NEW HAVEN, Conn.--(BUSINESS WIRE)--Nov. 10, 2022--
Rallybio Corporation (“Rallybio”) (Nasdaq: RLYB) today announced the pricing of an underwritten public offering of 5,000,001 shares of its common stock at a price to the public of $6.00 per share and, in lieu of common stock to certain investors, pre-funded warrants to purchase up to an aggregate of 3,333,388 shares of its common stock at a price of $5.9999 per pre-funded warrant, which represents the per share public offering price for the common stock less the $0.0001 per share exercise price for each such pre-funded warrant. All of the shares and pre-funded warrants are being offered by Rallybio. The gross proceeds from the offering, before deducting underwriting discounts and commissions and other offering expenses payable by Rallybio, are expected to be approximately $50 million. The offering is expected to close on November 15, 2022, subject to the satisfaction of customary closing conditions. In addition, Rallybio has granted the underwriters a 30-day option to purchase up to an additional 1,250,000 shares of its common stock at the public offering price, less underwriting discounts and commissions.
J.P. Morgan, Cowen and Evercore ISI are acting as joint lead book-running managers for the offering.

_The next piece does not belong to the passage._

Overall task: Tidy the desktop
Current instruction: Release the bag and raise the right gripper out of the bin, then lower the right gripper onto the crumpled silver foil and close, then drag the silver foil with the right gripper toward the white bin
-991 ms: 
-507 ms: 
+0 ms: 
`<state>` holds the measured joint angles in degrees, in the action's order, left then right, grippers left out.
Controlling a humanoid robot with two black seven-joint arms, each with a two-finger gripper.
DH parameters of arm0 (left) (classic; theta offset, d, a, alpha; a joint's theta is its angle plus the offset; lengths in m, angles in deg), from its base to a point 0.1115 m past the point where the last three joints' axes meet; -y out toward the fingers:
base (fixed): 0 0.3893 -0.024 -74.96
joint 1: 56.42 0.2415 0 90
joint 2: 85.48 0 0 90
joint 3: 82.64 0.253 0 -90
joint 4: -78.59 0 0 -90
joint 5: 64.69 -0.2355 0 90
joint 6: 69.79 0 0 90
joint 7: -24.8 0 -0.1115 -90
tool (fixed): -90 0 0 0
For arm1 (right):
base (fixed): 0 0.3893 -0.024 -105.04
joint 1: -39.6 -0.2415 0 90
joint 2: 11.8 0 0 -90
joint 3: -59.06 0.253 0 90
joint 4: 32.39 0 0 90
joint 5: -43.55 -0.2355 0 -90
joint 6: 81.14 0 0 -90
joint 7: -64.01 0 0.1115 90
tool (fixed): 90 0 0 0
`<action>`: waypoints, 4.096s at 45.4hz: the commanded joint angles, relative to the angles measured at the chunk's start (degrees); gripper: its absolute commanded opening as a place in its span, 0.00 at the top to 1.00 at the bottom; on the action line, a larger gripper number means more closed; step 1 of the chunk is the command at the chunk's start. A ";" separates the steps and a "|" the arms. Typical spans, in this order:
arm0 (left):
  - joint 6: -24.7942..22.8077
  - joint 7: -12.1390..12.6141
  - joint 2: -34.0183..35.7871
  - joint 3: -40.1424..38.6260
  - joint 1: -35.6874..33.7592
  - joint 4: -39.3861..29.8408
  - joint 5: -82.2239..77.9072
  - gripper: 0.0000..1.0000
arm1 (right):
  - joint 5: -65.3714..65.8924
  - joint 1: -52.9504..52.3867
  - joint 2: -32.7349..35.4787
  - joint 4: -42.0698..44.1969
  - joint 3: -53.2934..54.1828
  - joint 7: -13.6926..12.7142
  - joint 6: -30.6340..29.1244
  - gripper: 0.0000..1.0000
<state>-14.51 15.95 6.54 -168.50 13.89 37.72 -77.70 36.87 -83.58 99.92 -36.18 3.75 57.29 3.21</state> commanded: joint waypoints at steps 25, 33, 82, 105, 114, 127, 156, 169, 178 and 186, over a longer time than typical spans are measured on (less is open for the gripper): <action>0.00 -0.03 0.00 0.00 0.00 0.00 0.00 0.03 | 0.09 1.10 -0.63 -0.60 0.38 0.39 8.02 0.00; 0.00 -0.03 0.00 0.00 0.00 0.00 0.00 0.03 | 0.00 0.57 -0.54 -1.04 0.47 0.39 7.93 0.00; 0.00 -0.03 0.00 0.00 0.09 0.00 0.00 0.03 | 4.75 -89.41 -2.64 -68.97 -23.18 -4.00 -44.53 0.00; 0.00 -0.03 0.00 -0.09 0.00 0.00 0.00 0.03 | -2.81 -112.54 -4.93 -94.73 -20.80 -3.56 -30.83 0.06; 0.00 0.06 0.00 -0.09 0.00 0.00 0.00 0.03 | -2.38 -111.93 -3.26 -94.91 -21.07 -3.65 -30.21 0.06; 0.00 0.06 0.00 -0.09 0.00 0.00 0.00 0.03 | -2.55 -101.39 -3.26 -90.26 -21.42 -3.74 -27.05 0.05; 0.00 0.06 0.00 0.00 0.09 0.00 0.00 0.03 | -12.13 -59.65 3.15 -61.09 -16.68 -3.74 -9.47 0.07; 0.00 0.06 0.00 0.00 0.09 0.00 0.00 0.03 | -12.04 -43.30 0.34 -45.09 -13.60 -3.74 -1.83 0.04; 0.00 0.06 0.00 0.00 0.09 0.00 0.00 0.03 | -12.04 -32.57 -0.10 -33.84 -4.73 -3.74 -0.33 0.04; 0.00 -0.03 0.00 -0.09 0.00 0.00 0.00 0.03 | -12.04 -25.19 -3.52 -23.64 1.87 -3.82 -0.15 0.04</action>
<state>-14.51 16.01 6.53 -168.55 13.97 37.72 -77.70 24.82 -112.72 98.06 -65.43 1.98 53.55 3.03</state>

The securities described above are being offered by Rallybio pursuant to its effective shelf registration statement on Form S-3 declared effective by the Securities and Exchange Commission (the “SEC”) on August 15, 2022. Before you invest, you should read the prospectus in the registration statement and related prospectus supplement for more complete information about Rallybio and this offering. An electronic copy of the preliminary prospectus supplement and accompanying prospectus relating to the offering are available on the SEC website at www.sec.gov. An electronic copy of the final prospectus supplement and accompanying prospectus will be available on the SEC website at www.sec.gov or, when available, may also be obtained from J.P. Morgan Securities LLC, c/o Broadridge Financial Solutions, Attention: Prospectus Department, 1155 Long Island Avenue, Edgewood, New York 11717, by telephone at (866) 803-9204, or by email at firstname.lastname@example.org; from Cowen and Company, LLC, c/o Broadridge Financial Solutions, Attention: Prospectus Department, 1155 Long Island Avenue, Edgewood, New York 11717, by telephone at (833) 297-2926, or by email at PostSaleManualRequests@broadridge.com; or from Evercore Group L.L.C., Attention: Equity Capital Markets, 55 East 52nd Street, 35th Floor, New York, New York 10055, by telephone at (888) 474-0200, or by email at email@example.com.
This press release shall not constitute an offer to sell or the solicitation of an offer to buy, nor shall there be any sale of these securities in any state or jurisdiction in which such offer, solicitation or sale would be unlawful prior to registration or qualification of these securities under the securities laws of any such state or jurisdiction.
Rallybio is a clinical-stage biotechnology company committed to identifying and accelerating the development of life-transforming therapies for patients with severe and rare diseases. Since its launch in January 2018, Rallybio has built a portfolio of promising product candidates, which are now in development to address rare diseases in the areas of hematology, immuno-inflammation, maternal fetal health, and metabolic disorders. The Company’s mission is being advanced by a team of highly experienced biopharma industry leaders with extensive research, development, and rare disease expertise. Rallybio is headquartered in New Haven, Connecticut, with an additional facility at the University of Connecticut’s Technology Incubation Program in Farmington, Connecticut.
This press release contains forward-looking statements. Investors are cautioned not to place undue reliance on these forward-looking statements, including statements about the completion and timing of the public offering of our common stock and pre-funded warrants. Each forward-looking statement is subject to risks and uncertainties that could cause actual results to differ materially from those expressed or implied in such statement. Applicable risks and uncertainties include those related to market conditions and satisfaction of customary closing conditions related to the public offering. There can be no assurance that we will be able to complete the public offering on the anticipated terms, or at all. Applicable risks also include those identified under the heading “Risk Factors” and in our annual report on Form 10-K for the year ended December 31, 2021, and in our quarterly reports on Form 10-Q for the quarters ended March 31, 2022, June 30, 2022 and September 30, 2022, or under the heading “Risk Factors” included in the prospectus supplement related to the public offering and in any subsequent filings with the SEC. Additional information will be made available by our annual and quarterly reports and other filings that we make from time to time with the SEC. These forward-looking statements speak only as of the date of this press release. Factors or events that could cause our actual results to differ may emerge from time to time, and it is not possible for us to predict all of them. We undertake no obligation to update any forward-looking statement, whether as a result of new information, future developments or otherwise, except as may be required by applicable law.